Cholesterol and Heart Disease

Cholesterol seems to have taken on a life of its own in today’s society. People brag about their levels or bemoan them, but often without any real understanding of the role cholesterol plays in causing heart disease.

Some people expend enormous emotional energy worrying about their cholesterol levels, while ignoring other issues that play an equally important role in causing the coronary arteries to be blocked. In most people, cholesterol is only one factor—though a very important one—in the complex process that leads to atherosclerotic heart disease.

And atherosclerotic heart disease has been the number one killer of Americans every year since 1921. Lowering your blood cholesterol is one of the five basic health-care steps that will keep you from becoming a heart disease statistic, along with not smoking, eating right, exercising, and controlling your blood pressure.

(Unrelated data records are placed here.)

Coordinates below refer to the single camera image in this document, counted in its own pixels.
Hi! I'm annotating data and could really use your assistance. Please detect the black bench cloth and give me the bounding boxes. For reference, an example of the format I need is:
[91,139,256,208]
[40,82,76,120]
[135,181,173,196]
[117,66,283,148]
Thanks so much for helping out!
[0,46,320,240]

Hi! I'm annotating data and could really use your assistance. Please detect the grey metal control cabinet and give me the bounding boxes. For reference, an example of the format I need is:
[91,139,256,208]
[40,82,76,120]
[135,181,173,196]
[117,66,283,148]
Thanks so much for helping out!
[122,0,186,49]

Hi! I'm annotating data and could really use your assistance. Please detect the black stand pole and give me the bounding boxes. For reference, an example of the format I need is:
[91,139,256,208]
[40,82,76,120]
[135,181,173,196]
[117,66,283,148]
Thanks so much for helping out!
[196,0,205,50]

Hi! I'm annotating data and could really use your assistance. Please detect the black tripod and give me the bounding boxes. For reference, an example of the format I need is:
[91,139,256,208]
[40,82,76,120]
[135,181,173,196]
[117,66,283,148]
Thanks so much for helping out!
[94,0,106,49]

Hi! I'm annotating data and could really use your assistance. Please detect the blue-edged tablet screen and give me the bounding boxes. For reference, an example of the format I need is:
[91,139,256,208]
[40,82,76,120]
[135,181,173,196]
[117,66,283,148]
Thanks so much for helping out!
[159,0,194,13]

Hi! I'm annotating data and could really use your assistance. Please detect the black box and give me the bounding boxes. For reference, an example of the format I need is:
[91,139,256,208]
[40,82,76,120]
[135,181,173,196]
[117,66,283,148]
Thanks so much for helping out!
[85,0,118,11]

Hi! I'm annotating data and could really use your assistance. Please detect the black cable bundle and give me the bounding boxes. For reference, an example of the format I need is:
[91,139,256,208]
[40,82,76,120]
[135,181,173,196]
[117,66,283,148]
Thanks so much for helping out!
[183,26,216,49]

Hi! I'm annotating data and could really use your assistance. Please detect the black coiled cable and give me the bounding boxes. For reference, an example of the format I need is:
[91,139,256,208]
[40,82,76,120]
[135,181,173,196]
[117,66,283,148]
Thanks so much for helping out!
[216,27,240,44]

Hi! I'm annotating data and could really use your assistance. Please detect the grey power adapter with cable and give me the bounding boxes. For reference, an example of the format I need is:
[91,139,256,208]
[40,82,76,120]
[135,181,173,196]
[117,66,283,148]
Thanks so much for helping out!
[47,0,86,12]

Your heart muscle (myocardium) is about the size of your clenched fist. It sits behind the breastbone and beats constantly, starting shortly after conception and continuing for more than seventy years in most Americans.

Although it was once thought to be the seat of the soul, the heart is really a remarkable pump: it pumps oxygenated blood to all the cells in the human body, including its own cells, bringing them needed nourishment and hormones, and it sends the used or deoxygenated blood back to the lungs so the cycle can begin again.

The major artery that delivers blood from the heart to the rest of the body is called the aorta. The aorta has two branch arteries, the right and left coronary arteries, which bring blood to the heart. These two arteries each branch into progressively smaller and smaller channels.

The left coronary artery typically splits into two large branches that are responsible for supplying nutrients to the cardiac muscle that drives blood throughout the body. Coronary artery disease (CAD) begins with a buildup of plaque in either the left or right coronary artery or their branches.

This reduces the blood flow to the heart, but early on, this reduction is not severe enough to compromise heart muscle function or to produce any symptoms. Later, as the plaque enlarges and further reduces blood flow, blood flow interruption can reach the critical point where the heart muscle no longer gets adequate oxygen delivery when it is working vigorously (as when you exercise).

Ischemia is the medical word for this interruption. A temporary or partial interruption in the supply of blood, known as mild ischemia, will injure the myocardium and cause the chest pain known as angina. A prolonged or complete interruption, known as severe ischemia, will kill myocardial cells and cause a heart attack.

You can think of a coronary blockage as a car accident that blocks the flow of traffic through one of a handful of roads that serve a very important city. The more neighborhoods served by a road, the more disruptive a blockage is to the life of the city.

Generally, the more heart muscle a coronary artery feeds, the more devastating its failure is to the heart. There are exceptions to this rule. For example, a relatively minor blockage can set off extreme electrical instability in the heart that can prove fatal because the heart muscle can no longer contract in a coordinated fashion.

If the function of the electrical circuits could be restored in a timely fashion, through the use of drugs or a defibrillator, this injury might not even result in a detectable loss in muscle-pumping power. Heart-shocking devices called defibrillators were once available only in hospitals and ambulances, but they’re now popping up in public places.

You can find these public versions, called automated external defibrillators, in airports, movie theaters, fitness centers, casinos, malls, office buildings, and elsewhere. They are so easy to use that sixth graders who have never seen one before can master them in a minute or so.

The machines have easy-tounderstand instructions on them, and it’s basically just a matter of turning on the machine, attaching the pads to the victim’s bare chest—one on the upper part of the person’s right chest and the other on the left side near the armpit—waiting for the machine to analyze the heart rhythm, and pressing the shock or rescue button if the machine tells you to do so. Using these machines could save a life, as can performing cardiac resuscitation methods like CPR.